What sort of filtration do you have?


Gene Carr said:

Thanks for the input. What do you think about the heat. Will that affect the Bull Cats? I was told at the hydroponic store where I buy supplies, that when it is too warm, bacteria can get out of control and cause alot of damage to crops.

I'm in the middle of my third aquaponic summer, and have not have serious bacterial outbreak issues.  Because the fish metabolism and nitrification / mineralization processes will be peaking, your DO levels will come under pressure, particularly as warmer water has less of it to begin with.  You will find some cooler weather crops such as lettuce will go on strike, but others will grow right through summer.  The passion fruit vine, flat-leaved parsley and spring onions seem to be year long crops for me, strawberries are still allright, basil is hanging in there but many of the leaf crops suck. 

Gene Carr said:

Thanks for the input. What do you think about the heat. Will that affect the Bull Cats? I was told at the hydroponic store where I buy supplies, that when it is too warm, bacteria can get out of control and cause alot of damage to crops.
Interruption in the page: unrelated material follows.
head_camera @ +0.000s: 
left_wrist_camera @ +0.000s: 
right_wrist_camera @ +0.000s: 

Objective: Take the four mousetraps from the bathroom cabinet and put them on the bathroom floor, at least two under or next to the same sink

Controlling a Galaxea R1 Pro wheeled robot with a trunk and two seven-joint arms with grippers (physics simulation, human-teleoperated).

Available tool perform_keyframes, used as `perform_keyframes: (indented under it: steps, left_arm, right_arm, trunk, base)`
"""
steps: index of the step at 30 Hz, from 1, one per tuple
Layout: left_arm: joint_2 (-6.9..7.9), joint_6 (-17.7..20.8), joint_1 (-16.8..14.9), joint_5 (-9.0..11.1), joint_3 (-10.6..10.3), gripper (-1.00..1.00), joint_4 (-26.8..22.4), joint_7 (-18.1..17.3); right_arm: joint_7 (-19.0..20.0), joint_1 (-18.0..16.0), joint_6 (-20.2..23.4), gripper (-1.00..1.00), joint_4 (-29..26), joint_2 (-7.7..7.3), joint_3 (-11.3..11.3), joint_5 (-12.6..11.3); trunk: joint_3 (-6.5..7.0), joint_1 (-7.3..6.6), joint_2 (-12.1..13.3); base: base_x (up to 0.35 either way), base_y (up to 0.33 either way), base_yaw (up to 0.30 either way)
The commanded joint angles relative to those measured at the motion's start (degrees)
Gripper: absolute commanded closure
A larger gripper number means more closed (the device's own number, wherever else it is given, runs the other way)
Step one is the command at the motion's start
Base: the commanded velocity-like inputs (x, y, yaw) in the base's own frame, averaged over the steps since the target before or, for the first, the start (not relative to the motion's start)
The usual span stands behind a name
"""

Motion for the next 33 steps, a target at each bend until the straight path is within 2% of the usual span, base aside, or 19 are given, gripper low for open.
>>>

I am just starting my 200g AP system and I am worried about West Texas heat and the fish.   I have my system set up on the east side of my house so I can get the early light. Trees over-head may supply some shade but I am not expecting too much. Would implementing a geo-thermal water-line to my grow beds keep the water cool enough or will the temp go back up before returning to the fish tank?   Would the plants benefit with cooler water on their roots?  Should I build a soil wall around the tank to insulate or should I bury the tank in the ground?  (I would like to avoid that labor if possible) Photo in my profile is of my friends system, I am making an identical system. Thanks for any insight.

 

BR

If doing flood and drain media beds, insulating the tank will have only minimal effect since flood and drain media is such a good heat exchanger between water and air.  See as the beds drain the air gets pulled down into the beds to work on adjusting the temperature of the media and then when the water flows into those beds, it tends to come closer to the air temperature.  This will be most apparent during the hottest summer afternoons/early evenings and then again during the coldest winter early mornings.

Again one way to deal is by going constant flood during the worst extremes if the water is getting too cold or too hot for the fish during that time of year.

 

In West Texas, you can probably get some evaporative cooling effect by making sure air can breeze across the water but this will evaporate the water more and you will need to top up more often.  Having a good plant cover over the grow beds to keep the sun off the media can also help and some shade cloth can sometimes help keep the plants from wilting in the afternoon if your sun is particularly harsh.